Funcionário do ACNUR constrói enfermaria ao lado do hospital Erasmo Meoz, em Cúcuta, na Colômbia, como parte da intensificação da resposta à COVID-19. O local tem capacidade de atender 72 pacientes. (Foto: ACNUR)

"A COVID-19 paralisou muitos aspectos da vida – mas as implicações humanitárias dessa crise não cessaram e nossa ação coordenada continua sendo mais necessária do que nunca. Pedimos à comunidade internacional que aumentem seu apoio a programas humanitários, de proteção e integração, dos quais a vida e o bem-estar de milhões de pessoas dependem, incluindo das comunidades que os acolhem."


A atual emergência global de saúde pública agravou uma situação já desesperadora para muitos refugiados e migrantes da Venezuela e seus anfitriões. É urgentemente necessário financiamento para apoiá-los, disseram as agências.

Muitos dependem de rendas diárias insuficientes para cobrir necessidades básicas, como abrigo, alimentação e cuidados de saúde; outros não têm um teto sobre suas cabeças. Com o crescente medo e agitação social, refugiados e migrantes venezuelanos também correm o risco de serem estigmatizados.

Os governos da região têm liderado e coordenado a resposta para garantir que aqueles que saem da Venezuela possam acessar direitos e documentação. Mas, à medida que as capacidades nacionais estão sobrecarregadas até um ponto de ruptura, o bem-estar e a segurança dos venezuelanos e das comunidades que os acolhem estão em risco.

Milhões de refugiados e migrantes e as comunidades anfitriãs continuam precisando de apoio urgente, principalmente quando o impacto econômico da pandemia da COVID-19 começa a ser sentido na América Latina e no Caribe.

A coordenação da resposta humanitária para refugiados e migrantes da Venezuela é realizada por meio de uma Plataforma de Coordenação Interagencial Regional (Resposta a Venezuelanos-R4V), complementada por oito plataformas nacionais ou sub-regionais.

As plataformas estão operando por meio de uma abordagem setorial com a participação de 137 parceiros. Além disso, a Organização Mundial da Saúde (OMS) e a Organização Pan-Americana da Saúde (OPAS) lideram os aspectos relacionados à saúde da resposta à COVID-19.

A Plataforma Regional ativou uma revisão crítica de todas as operações na região para priorizar ações essenciais de proteção, que salvam de vidas e promovem a inclusão de refugiados e migrantes em programas nacionais.
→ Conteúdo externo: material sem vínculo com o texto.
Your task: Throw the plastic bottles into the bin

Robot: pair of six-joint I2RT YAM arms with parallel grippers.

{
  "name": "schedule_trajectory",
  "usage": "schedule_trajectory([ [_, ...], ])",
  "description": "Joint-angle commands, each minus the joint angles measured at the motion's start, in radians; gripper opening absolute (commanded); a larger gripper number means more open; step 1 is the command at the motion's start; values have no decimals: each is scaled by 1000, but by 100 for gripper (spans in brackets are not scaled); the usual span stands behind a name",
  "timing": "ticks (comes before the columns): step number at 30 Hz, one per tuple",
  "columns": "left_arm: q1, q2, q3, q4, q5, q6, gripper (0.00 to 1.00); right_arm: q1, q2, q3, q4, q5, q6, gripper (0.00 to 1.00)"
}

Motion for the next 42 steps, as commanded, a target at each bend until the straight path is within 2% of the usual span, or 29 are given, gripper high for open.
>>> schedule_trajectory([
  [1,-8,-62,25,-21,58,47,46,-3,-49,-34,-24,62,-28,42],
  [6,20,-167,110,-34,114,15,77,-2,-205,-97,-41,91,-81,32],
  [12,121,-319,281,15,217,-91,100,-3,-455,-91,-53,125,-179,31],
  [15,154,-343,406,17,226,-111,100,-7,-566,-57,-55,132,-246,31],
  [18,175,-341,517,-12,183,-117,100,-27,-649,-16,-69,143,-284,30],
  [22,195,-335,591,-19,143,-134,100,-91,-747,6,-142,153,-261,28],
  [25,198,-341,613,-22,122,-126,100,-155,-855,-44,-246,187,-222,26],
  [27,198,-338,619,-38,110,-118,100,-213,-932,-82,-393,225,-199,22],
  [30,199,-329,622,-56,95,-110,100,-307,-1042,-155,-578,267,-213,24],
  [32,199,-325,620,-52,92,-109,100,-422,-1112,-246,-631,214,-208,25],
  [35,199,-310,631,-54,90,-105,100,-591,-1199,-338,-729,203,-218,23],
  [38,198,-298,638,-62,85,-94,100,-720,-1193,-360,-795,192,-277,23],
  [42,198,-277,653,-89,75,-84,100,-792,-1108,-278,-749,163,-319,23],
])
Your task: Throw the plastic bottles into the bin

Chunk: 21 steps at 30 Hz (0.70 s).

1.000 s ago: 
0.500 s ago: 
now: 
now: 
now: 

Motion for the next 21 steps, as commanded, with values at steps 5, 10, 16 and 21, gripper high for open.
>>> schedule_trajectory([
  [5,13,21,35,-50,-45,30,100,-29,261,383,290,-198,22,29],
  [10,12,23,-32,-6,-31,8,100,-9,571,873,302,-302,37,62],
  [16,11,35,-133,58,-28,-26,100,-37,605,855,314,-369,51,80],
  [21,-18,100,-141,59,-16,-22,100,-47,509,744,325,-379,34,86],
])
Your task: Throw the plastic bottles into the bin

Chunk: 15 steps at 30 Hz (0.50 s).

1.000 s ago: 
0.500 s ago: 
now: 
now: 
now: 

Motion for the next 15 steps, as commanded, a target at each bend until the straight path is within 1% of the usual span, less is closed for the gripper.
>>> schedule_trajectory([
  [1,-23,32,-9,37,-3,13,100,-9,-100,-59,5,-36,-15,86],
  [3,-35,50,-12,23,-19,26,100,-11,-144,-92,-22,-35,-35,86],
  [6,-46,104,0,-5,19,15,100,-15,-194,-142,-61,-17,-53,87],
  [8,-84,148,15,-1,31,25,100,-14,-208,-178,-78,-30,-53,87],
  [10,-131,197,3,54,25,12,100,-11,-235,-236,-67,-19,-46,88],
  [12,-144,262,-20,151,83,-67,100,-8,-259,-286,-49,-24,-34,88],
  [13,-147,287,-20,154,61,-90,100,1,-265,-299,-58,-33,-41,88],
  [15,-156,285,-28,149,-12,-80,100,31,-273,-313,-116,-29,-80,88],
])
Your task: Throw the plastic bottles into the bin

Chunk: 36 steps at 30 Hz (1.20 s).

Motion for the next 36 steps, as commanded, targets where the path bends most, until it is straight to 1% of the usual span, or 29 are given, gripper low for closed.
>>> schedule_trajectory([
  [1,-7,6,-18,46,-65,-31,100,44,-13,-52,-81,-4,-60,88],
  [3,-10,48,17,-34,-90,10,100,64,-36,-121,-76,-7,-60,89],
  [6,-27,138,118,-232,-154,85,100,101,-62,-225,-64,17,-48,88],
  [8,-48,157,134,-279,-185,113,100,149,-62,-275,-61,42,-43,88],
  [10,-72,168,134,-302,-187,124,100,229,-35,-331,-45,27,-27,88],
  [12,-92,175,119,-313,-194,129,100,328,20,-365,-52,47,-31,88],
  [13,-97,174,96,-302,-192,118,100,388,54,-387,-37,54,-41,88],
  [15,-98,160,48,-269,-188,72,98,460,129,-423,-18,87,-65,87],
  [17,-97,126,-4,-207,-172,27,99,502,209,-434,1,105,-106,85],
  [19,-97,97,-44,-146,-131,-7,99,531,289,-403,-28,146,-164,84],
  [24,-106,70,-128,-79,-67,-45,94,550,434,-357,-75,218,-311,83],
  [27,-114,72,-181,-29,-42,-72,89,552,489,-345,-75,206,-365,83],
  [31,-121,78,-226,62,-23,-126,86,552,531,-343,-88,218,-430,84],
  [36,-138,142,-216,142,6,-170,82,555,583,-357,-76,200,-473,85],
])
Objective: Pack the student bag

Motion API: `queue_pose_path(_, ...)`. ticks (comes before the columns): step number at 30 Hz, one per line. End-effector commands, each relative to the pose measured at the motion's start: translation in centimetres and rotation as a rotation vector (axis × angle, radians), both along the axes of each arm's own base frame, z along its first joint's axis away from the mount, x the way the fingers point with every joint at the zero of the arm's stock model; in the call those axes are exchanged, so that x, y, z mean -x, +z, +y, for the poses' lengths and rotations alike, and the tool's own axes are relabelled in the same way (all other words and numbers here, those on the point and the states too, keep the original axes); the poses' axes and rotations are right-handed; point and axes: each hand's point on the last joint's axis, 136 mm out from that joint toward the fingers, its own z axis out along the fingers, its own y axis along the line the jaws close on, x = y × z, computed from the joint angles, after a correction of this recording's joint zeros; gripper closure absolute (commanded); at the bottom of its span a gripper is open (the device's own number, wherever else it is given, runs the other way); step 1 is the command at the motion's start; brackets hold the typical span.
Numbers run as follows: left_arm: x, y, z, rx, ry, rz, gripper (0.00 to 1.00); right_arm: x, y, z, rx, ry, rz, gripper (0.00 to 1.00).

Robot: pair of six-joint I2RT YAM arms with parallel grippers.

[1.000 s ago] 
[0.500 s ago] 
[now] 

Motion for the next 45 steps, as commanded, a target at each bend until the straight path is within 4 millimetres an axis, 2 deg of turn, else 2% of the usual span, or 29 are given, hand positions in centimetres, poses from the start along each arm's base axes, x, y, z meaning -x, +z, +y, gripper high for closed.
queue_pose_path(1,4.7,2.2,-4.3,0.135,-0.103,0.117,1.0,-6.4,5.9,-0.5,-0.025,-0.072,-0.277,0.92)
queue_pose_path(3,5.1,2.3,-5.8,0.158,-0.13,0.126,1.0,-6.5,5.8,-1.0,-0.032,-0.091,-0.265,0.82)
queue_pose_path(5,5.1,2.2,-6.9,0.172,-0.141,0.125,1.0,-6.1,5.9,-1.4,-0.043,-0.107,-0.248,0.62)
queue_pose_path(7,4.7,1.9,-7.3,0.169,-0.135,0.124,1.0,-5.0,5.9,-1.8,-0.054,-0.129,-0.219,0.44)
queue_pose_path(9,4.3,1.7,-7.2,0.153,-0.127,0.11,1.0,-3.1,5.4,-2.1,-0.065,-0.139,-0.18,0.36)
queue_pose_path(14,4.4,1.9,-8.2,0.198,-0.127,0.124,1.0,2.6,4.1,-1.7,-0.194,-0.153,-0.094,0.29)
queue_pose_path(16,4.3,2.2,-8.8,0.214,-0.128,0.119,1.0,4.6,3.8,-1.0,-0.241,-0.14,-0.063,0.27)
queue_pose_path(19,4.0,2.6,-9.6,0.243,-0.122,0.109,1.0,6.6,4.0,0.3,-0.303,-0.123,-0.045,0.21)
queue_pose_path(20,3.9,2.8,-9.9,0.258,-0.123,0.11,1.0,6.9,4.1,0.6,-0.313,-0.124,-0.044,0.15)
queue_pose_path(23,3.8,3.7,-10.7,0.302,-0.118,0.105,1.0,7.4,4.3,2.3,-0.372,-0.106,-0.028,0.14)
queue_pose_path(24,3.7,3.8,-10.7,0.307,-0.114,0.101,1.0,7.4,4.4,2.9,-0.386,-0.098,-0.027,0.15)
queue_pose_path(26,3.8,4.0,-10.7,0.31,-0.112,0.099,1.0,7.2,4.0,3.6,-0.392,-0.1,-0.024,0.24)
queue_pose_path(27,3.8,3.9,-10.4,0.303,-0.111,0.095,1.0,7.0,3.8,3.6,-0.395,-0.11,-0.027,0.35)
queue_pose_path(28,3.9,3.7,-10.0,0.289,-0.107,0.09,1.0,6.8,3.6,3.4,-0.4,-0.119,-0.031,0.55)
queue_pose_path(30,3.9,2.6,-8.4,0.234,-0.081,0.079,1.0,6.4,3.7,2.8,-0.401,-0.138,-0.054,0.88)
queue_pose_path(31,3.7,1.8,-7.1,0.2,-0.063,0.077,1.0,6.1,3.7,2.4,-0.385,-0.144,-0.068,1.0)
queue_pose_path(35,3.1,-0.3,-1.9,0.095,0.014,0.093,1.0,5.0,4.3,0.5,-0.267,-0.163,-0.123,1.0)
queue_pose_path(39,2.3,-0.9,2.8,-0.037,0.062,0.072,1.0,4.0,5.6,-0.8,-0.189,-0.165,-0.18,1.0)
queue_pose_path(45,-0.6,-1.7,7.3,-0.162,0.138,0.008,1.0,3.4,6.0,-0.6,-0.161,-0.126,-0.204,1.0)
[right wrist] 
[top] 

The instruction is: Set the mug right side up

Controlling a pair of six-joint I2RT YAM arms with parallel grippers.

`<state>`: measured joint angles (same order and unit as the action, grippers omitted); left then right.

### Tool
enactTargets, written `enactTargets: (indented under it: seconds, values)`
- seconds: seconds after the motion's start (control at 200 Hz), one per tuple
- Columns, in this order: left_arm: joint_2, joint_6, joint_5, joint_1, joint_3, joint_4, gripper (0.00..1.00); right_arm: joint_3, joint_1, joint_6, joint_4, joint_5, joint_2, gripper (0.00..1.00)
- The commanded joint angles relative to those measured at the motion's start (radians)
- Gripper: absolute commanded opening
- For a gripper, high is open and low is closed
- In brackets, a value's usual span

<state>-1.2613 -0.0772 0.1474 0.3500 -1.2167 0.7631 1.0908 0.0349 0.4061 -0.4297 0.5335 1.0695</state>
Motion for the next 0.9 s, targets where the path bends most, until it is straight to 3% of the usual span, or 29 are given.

Em estreita coordenação com a OMS-OPAS, o R4V também está colaborando com as autoridades nacionais e locais para enfrentar os novos desafios e fornecer apoio básico aos refugiados e migrantes venezuelanos, bem como às comunidades anfitriãs.

Enquanto são mantidas medidas de distanciamento físico, os parceiros estão implementando uma série de atividades de prevenção e resposta nos principais locais onde estão hospedados refugiados e migrantes da Venezuela.

Essas atividades garantem que as pessoas possam acessar informações adequadamente, água potável, sabão e descarte adequado de resíduos. As organizações estão trabalhando dia e noite para encontrar maneiras inovadoras para continuar apoiando as pessoas mais vulneráveis ​​no contexto atual, além de apoiar as autoridades nacionais a criar espaços de observação e isolamento para possíveis casos positivos de COVID-19.

Até agora, o Plano Regional de Resposta a Refugiados e Migrantes (RMRP), lançado em novembro de 2019 para responder as necessidades mais urgentes de refugiados e migrantes da Venezuela em 17 países, bem como das comunidades locais que os recebem, recebeu apenas 3% dos os fundos solicitados, o que pode pôr em risco a continuidade dos programas vitais na América Latina e no Caribe.